Influence Functions in Machine Learning

Introduction

With the increasing complexity of machine learning models, the generated predictions are not easily interpretable by humans and are usually treated as black-box models. To address this issue, a rising field of explainability try to understand why those models make certain predictions. In recent years, the work by (Koh & Liang, 2017) has attracted a lot of attention in many fields, using the idea of influence functions (Hampel, 1974) to identify the most responsible training points for a given prediction.

Robust Statistics

Statistical methods rely explicitly or implicitly on assumptions based on the data analysis and the problem stated. The assumption usually concerns the probability distribution of the dataset. The most widely used framework makes the assumption that the observed data have a normal (Gaussian) distribution, and this classical statistical method has been used for regression, analysis of variance and multivariate analysis. However, real-life data is noisy and contain atypical observations, called outliers. Those observations deviate from the general pattern of data, and classical estimates such as sample mean and sample variance can be highly adversely influenced. This can result in a bad fit of data. Robust statistics provide measures of robustness to provide a good fit for data containing outliers (Maronna et al., 2006).

Influence Functions

The Influence Functions (IF) was first introduced in “The Influence Curve and Its Role in Robust Estimation” (Hampel, 1974), and measures the impact of an infinitesimal perturbation on an estimator. The very interesting work by (Koh & Liang, 2017) brought this methodology into machine learning.

Influence Functions in Machine Learning

Consider an image classification task where the goal is to predict the label for a given image. We want to measure the impact of a particular training image on a testing image. A naive approach is to remove the image and retrain the model. However, this approach is prohibitively expensive.
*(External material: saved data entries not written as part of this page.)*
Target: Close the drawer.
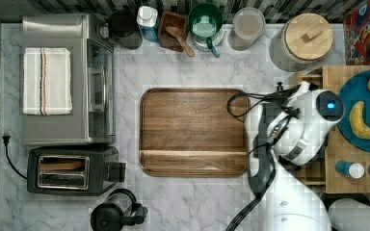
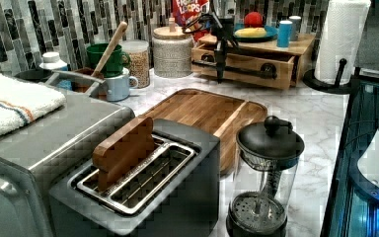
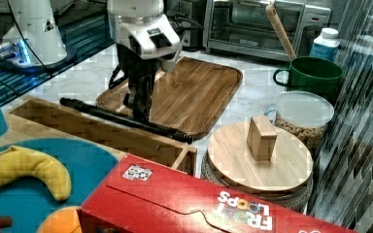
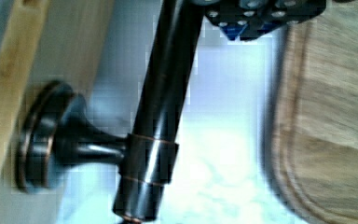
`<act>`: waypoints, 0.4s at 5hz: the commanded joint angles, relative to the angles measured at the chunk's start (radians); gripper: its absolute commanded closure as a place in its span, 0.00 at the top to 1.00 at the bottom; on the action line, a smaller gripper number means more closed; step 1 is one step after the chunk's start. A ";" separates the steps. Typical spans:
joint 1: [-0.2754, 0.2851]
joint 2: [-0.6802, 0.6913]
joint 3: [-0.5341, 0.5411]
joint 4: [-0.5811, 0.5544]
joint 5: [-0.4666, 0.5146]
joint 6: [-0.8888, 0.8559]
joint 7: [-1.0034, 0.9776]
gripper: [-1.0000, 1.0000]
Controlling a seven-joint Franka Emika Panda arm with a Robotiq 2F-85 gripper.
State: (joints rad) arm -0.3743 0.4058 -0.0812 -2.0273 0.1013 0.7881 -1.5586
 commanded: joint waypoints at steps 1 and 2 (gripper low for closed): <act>-0.175 0.128 -0.112 0.338 -0.039 0.022 -0.184 0.00; -0.144 0.094 -0.142 0.316 -0.083 -0.017 -0.109 0.00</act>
State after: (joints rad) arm -0.4390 0.5156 -0.1046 -1.8486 0.0662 0.7168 -1.6572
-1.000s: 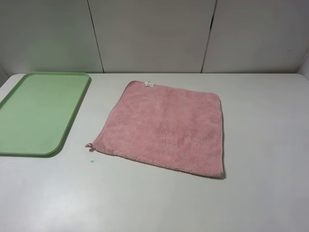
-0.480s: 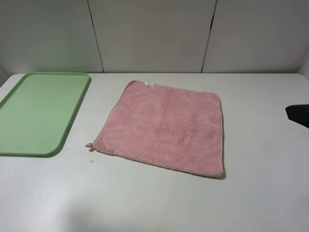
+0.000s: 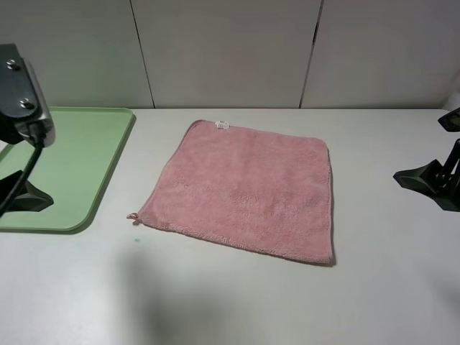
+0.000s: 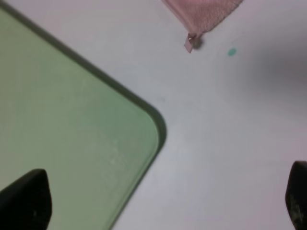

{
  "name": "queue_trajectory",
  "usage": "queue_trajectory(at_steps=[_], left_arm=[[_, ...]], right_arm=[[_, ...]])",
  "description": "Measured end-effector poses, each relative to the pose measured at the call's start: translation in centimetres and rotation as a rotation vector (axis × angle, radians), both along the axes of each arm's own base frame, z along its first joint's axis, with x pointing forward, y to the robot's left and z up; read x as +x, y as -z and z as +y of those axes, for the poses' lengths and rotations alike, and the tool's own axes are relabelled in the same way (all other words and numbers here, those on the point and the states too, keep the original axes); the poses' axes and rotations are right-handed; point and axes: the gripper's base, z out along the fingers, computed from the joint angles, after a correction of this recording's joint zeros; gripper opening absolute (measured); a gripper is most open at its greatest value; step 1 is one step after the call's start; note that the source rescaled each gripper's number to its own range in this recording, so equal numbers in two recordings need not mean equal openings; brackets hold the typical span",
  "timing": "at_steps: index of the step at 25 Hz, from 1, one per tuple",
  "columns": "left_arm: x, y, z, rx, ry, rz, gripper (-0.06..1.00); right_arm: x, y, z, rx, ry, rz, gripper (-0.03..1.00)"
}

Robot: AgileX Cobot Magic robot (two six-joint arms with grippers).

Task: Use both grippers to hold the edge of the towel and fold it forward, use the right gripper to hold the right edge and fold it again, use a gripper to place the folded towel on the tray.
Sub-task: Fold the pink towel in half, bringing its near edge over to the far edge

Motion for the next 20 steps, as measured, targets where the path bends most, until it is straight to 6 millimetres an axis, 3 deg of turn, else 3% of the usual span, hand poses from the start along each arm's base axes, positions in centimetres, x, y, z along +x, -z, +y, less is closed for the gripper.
queue_trajectory(at_steps=[8,20], left_arm=[[2.8,2.3,-1.2,0.089,0.223,-0.011,0.97],[6.4,6.2,-2.6,0.225,0.414,-0.054,0.97]], right_arm=[[2.0,2.3,0.2,-0.102,-0.106,0.068,1.0],[4.4,6.0,0.6,-0.148,-0.2,0.172,1.0]])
To overcome this problem, influence function upweight that particular point by an infinitesimal amount and measure the impact in the loss function without having to train the model.

medium Figure 1: The fish image is upweighted by an infinitesimal amount so the model try harder to fit that particular sample. Image by the author.

Change in Parameters

The empirical risk minimizer to solve an optimization problem can be defined as the following:

\[\begin{equation} \hat\theta = arg \; \underset{\theta}{min} \frac{1}{n} \sum_{i=1}^{n} \mathcal{L}(z_i, \theta) \end{equation}\]

Where \(z_i\) is each training point from a training sample. First, we need to understand how the parameters \(\hat\theta\) change after perturbing a particular training point \(z\) by an infinitesimal amount \(\epsilon\), defined by \(\theta - \hat\theta\) where \(\theta\) is the original parameters for the full training data and \(\hat\theta\) is the new set of parameters after upweighting:

\[\begin{equation} \hat\theta_{\epsilon,z} = arg \; \underset{\theta}{min} \frac{1}{n}\sum_{i=1}^{n}\mathcal{L}(z_i,\theta) + \epsilon \mathcal{L}(z,\theta) \end{equation}\]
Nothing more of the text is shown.